Set every line of the data down again exactly, and keep the pictures out.

→ Data provided
Content starts

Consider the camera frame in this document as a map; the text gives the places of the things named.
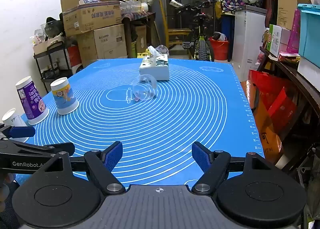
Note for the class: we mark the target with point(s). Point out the yellow plastic toy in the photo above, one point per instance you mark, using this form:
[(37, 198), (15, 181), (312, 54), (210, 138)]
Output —
[(142, 54)]

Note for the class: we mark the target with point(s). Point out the printed brown cardboard box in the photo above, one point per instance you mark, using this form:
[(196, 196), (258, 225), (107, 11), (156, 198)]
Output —
[(92, 18)]

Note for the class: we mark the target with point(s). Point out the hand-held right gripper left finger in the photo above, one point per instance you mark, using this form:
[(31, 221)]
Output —
[(113, 155)]

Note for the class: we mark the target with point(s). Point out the red paper bag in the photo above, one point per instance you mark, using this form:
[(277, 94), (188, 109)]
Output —
[(270, 91)]

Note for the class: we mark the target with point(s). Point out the green and white box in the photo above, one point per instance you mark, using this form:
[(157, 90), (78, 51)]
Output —
[(276, 40)]

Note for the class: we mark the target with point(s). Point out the orange paper bag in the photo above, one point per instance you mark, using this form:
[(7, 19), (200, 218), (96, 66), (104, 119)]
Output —
[(268, 134)]

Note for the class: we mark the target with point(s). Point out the open brown cardboard box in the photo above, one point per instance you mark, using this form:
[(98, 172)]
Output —
[(71, 0)]

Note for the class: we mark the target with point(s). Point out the pink box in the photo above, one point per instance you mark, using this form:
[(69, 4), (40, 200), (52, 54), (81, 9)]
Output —
[(293, 31)]

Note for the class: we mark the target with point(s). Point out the blue silicone baking mat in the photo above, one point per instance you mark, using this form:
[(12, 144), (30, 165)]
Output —
[(175, 119)]

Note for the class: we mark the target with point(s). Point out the white patterned tissue box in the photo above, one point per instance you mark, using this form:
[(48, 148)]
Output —
[(155, 68)]

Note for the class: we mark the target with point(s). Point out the cloth covered side table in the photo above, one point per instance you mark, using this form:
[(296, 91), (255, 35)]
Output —
[(137, 18)]

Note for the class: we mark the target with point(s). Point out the black metal rack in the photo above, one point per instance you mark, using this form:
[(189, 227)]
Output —
[(53, 69)]

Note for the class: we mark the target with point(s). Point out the large brown cardboard box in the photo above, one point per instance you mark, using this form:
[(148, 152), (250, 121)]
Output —
[(110, 41)]

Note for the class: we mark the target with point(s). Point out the clear plastic bag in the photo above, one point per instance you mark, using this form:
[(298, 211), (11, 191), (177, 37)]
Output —
[(163, 50)]

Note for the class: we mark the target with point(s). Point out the red plastic bucket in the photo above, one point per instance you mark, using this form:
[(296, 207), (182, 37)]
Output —
[(220, 49)]

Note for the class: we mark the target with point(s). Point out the bicycle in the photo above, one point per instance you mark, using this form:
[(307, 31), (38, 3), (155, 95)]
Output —
[(201, 36)]

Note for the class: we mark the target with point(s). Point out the purple paper cup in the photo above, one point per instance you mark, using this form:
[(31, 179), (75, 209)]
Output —
[(31, 101)]

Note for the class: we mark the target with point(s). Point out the teal plastic storage bin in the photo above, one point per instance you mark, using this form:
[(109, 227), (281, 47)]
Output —
[(310, 31)]

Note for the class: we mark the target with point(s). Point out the wooden chair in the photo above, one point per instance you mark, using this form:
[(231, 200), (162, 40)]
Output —
[(175, 34)]

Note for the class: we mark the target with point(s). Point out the person's left hand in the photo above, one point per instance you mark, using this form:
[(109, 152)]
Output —
[(4, 186)]

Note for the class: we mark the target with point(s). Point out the plain white paper cup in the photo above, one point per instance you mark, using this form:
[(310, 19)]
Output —
[(12, 119)]

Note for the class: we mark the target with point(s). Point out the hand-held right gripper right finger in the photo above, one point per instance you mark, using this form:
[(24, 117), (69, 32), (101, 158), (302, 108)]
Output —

Content ends

→ Exercise result
Consider the camera frame in this document as a map; the text gives the places of the things named.
Note for the class: we mark the target with point(s). Point out the yellow plastic toy in the photo above, one point per instance you mark, using this form:
[(37, 198), (15, 181), (312, 54), (210, 138)]
Output —
[(142, 54)]

Note for the class: we mark the target with point(s). Point out the printed brown cardboard box in the photo above, one point per instance you mark, using this form:
[(196, 196), (258, 225), (107, 11), (156, 198)]
Output —
[(92, 18)]

Note for the class: we mark the target with point(s). Point out the hand-held right gripper left finger in the photo above, one point per instance you mark, using this form:
[(31, 221)]
Output —
[(113, 155)]

Note for the class: we mark the target with point(s). Point out the red paper bag in the photo above, one point per instance you mark, using this form:
[(277, 94), (188, 109)]
Output —
[(270, 91)]

Note for the class: we mark the target with point(s). Point out the green and white box in the photo above, one point per instance you mark, using this form:
[(157, 90), (78, 51)]
Output —
[(276, 40)]

Note for the class: we mark the target with point(s). Point out the orange paper bag in the photo above, one point per instance you mark, using this form:
[(7, 19), (200, 218), (96, 66), (104, 119)]
Output —
[(268, 134)]

Note for the class: we mark the target with point(s). Point out the open brown cardboard box in the photo above, one point per instance you mark, using this form:
[(98, 172)]
Output —
[(71, 0)]

Note for the class: we mark the target with point(s). Point out the pink box in the photo above, one point per instance you mark, using this form:
[(69, 4), (40, 200), (52, 54), (81, 9)]
Output —
[(293, 31)]

Note for the class: we mark the target with point(s). Point out the blue silicone baking mat in the photo above, one point per instance you mark, using this form:
[(12, 144), (30, 165)]
Output —
[(175, 119)]

Note for the class: we mark the target with point(s). Point out the white patterned tissue box in the photo above, one point per instance you mark, using this form:
[(48, 148)]
Output —
[(155, 68)]

Note for the class: we mark the target with point(s). Point out the cloth covered side table in the photo above, one point per instance you mark, using this form:
[(296, 91), (255, 35)]
Output —
[(137, 18)]

Note for the class: we mark the target with point(s). Point out the black metal rack in the photo above, one point per instance you mark, using this form:
[(189, 227)]
Output —
[(53, 69)]

Note for the class: we mark the target with point(s). Point out the large brown cardboard box in the photo above, one point per instance you mark, using this form:
[(148, 152), (250, 121)]
Output —
[(110, 41)]

Note for the class: we mark the target with point(s). Point out the clear plastic bag in the photo above, one point per instance you mark, using this form:
[(298, 211), (11, 191), (177, 37)]
Output —
[(163, 50)]

Note for the class: we mark the target with point(s). Point out the red plastic bucket in the photo above, one point per instance you mark, using this form:
[(296, 207), (182, 37)]
Output —
[(220, 49)]

Note for the class: we mark the target with point(s). Point out the bicycle in the photo above, one point per instance you mark, using this form:
[(307, 31), (38, 3), (155, 95)]
Output —
[(201, 36)]

Note for the class: we mark the target with point(s). Point out the purple paper cup in the photo above, one point per instance you mark, using this form:
[(31, 179), (75, 209)]
Output —
[(31, 101)]

Note for the class: we mark the target with point(s). Point out the teal plastic storage bin in the photo above, one point per instance you mark, using this form:
[(109, 227), (281, 47)]
Output —
[(310, 31)]

Note for the class: we mark the target with point(s). Point out the wooden chair in the photo above, one point per instance you mark, using this form:
[(231, 200), (162, 40)]
Output —
[(175, 34)]

Note for the class: we mark the target with point(s). Point out the person's left hand in the photo above, one point per instance you mark, using this form:
[(109, 152)]
Output —
[(4, 186)]

Note for the class: we mark the target with point(s). Point out the plain white paper cup in the photo above, one point per instance you mark, using this form:
[(310, 19)]
Output —
[(12, 119)]

Note for the class: we mark the target with point(s). Point out the hand-held right gripper right finger in the photo above, one point per instance you mark, using this form:
[(24, 117), (69, 32), (101, 158), (302, 108)]
Output —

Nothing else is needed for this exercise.